We have presumably, commented on the sophomoric practice of relying on the traditionally classic “chestnuts” of ersatz wisdom and thought it would be us to explore a sample of the dilemmas posed by the sophomoric application of such pre-packaged advice in its more modern iterations.
Plainly stated, our thematic message is the efficacy of reason to problems and issues as they present themselves, as opposed to the curation of an arsenal of priori solutions to be selectively activated when deemed relevantly necessary. Some more modern recommendations bear, at times some meritorious advice, but lead to resultant dilemmas.

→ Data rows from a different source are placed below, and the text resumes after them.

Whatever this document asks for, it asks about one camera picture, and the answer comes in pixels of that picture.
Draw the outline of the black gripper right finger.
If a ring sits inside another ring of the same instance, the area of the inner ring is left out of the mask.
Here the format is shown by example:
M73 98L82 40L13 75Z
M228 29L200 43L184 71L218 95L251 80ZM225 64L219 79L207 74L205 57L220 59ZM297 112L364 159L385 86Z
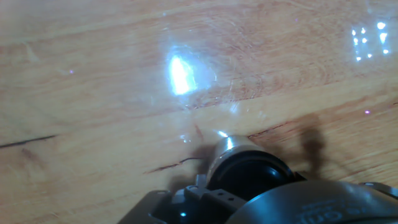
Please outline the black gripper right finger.
M321 177L315 177L314 175L310 175L308 172L295 172L294 175L296 181L323 180ZM397 188L395 187L391 187L380 182L360 182L359 185L367 186L389 197L397 198Z

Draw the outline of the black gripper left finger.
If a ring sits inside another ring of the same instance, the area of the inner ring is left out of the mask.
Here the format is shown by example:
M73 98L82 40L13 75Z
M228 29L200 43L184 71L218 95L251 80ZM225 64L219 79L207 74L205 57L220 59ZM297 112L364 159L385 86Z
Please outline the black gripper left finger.
M147 193L118 224L207 224L226 223L247 201L223 189L209 190L205 175L194 185L172 193Z

(1) Getting a second medical opinion. This is a cogent suggestion, especially when surgery is recommended. A conundrum arises when the second opinion is not confirmatory of the first. The troubled prudent patient then acquires the dilemma of which opinion to beneficially accept.

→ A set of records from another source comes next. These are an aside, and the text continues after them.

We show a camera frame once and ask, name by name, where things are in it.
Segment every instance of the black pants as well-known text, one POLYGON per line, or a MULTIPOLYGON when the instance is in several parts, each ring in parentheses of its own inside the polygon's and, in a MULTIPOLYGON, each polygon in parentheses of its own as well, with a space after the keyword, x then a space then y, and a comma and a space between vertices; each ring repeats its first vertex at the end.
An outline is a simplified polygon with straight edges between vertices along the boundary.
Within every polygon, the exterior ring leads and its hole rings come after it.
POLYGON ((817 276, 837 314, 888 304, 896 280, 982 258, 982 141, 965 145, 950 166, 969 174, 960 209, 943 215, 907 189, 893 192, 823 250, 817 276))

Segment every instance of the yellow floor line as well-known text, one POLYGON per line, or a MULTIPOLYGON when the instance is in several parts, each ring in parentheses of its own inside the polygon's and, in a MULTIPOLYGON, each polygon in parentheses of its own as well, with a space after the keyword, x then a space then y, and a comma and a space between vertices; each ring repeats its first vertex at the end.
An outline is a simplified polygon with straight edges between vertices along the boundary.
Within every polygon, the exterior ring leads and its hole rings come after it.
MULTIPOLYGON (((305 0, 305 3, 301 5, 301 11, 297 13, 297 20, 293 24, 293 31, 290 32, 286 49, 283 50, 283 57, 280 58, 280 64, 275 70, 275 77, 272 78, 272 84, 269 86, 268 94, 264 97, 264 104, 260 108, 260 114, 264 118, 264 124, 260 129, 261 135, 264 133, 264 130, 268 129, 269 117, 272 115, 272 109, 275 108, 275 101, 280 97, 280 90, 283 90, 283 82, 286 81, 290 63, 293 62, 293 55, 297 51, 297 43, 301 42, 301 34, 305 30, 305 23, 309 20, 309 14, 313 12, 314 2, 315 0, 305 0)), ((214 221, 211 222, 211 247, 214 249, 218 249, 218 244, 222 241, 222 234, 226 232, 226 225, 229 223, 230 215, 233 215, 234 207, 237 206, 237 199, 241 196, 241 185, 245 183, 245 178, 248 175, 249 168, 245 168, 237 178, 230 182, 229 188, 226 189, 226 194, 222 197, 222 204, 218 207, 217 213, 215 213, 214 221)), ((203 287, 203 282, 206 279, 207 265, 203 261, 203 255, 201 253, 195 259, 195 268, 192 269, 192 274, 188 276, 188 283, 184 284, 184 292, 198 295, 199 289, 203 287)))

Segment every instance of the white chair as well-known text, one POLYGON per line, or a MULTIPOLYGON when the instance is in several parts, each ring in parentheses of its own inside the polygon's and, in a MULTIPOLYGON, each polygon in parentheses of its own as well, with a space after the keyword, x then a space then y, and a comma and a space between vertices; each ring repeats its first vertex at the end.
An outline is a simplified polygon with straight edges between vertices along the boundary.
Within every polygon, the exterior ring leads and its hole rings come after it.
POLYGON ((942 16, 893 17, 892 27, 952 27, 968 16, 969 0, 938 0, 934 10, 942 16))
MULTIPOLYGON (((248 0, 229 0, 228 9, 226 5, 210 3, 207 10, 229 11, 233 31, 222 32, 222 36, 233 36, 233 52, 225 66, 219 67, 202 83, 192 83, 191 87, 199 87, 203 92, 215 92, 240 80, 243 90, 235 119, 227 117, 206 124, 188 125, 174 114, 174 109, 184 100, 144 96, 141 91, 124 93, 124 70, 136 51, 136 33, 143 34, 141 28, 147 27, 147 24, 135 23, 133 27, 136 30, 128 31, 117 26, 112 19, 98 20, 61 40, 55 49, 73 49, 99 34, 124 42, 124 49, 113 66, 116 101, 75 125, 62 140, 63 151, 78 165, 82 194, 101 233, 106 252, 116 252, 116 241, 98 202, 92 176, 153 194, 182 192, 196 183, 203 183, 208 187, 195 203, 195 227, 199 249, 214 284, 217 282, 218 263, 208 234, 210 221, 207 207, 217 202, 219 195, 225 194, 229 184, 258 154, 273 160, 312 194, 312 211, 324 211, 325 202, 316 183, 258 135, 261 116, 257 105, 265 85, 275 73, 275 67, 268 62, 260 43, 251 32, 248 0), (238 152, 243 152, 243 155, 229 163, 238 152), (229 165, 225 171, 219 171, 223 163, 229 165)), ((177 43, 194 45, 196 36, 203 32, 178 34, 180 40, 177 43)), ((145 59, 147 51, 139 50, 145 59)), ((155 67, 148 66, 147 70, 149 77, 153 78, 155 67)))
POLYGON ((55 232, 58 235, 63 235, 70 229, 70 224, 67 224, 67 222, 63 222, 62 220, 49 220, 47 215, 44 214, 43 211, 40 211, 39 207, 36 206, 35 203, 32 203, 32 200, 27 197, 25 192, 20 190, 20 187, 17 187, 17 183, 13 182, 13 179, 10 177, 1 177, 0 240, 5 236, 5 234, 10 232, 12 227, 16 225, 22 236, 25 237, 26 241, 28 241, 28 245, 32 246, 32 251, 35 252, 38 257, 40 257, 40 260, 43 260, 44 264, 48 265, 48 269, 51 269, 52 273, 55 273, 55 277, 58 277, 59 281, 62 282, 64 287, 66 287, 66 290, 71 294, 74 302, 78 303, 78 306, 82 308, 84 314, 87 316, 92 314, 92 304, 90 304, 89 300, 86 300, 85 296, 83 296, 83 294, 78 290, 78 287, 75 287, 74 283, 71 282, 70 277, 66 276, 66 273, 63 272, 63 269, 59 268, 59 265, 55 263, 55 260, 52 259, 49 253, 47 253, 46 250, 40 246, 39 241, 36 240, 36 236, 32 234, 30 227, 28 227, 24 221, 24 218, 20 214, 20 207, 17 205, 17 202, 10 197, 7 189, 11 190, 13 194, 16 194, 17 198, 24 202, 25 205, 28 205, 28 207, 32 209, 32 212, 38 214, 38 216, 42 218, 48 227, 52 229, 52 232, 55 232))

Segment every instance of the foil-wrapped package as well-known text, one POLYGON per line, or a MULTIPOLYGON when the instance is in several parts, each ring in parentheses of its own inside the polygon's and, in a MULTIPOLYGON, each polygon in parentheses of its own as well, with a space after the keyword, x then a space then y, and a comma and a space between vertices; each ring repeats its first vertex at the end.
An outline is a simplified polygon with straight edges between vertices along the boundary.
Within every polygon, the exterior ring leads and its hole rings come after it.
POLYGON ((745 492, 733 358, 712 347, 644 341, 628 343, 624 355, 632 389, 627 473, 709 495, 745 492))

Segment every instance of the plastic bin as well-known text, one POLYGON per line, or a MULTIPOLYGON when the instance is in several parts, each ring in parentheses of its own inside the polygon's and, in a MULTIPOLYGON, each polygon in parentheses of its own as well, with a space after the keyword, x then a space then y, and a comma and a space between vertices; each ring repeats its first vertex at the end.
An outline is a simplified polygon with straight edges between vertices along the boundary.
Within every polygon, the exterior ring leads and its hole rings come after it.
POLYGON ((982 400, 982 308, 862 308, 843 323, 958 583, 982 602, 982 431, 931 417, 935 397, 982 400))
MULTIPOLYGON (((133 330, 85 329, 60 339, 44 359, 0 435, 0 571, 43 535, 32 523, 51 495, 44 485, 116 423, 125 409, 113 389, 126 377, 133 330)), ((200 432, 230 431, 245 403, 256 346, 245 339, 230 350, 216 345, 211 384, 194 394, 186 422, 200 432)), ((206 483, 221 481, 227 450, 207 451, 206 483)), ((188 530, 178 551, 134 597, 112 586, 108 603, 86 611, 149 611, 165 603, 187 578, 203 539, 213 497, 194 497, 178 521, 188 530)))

(2) The encouraging dynamic recommendation: “If at first, you don’t succeed, try, try again.” In the event of an unattainable or plainly hazardous goal, the ubiquitous encouragement of unceasing repetition may lack pragmatic wisdom or border on neurotic and hazardous futility
(3) The acclaimed author, Ralph Waldo Emerson, famously stated:” A foolish consistency is the hobgoblin of small minds.” A pragmatic question arises the nature of “foolishness” is empirically determinable only after many unsuccessful attempts.
(4) “Everyone is entitled to his opinion, is an ignorant, overly generous, and disconcerting franchise For any opinion it to deserve consideration, and value, it must be a relevant statement by a relevantly knowledgeable person. The apparently confident declarations of the most effective speaker are empirically valueless without knowledgeable basics. The constitutional grant of the right to free speech, notably, does not mandate acceptance of unsupported or factually irresponsible statements.
(5) ” It’s all relative.” Many judgmental subjects, opinions, feelings, tastes, evaluations, and responses to presenting stimuli, are empirically nuanced and are, in fact, relative to individual perception or experience; but, not all things such as “love,” (including the familial variety), “patriotism,” “morality,” “truth”, “accuracy,” and “equality” are among the phenomena not intrinsically or subjectively relative.
(6) “Better late than never.” This popular recommendation has a nuanced applicability depending upon circumstances.: Arriving two days late for a birthday party, accepting an option two days after its withdrawal, arriving with the promised casserole or dessert two hours after the dinner guests have eaten and departed, “locking the barn door after the horse has bolted,” applying the fire extinguisher long after the extinguishment of the fire are practical examples.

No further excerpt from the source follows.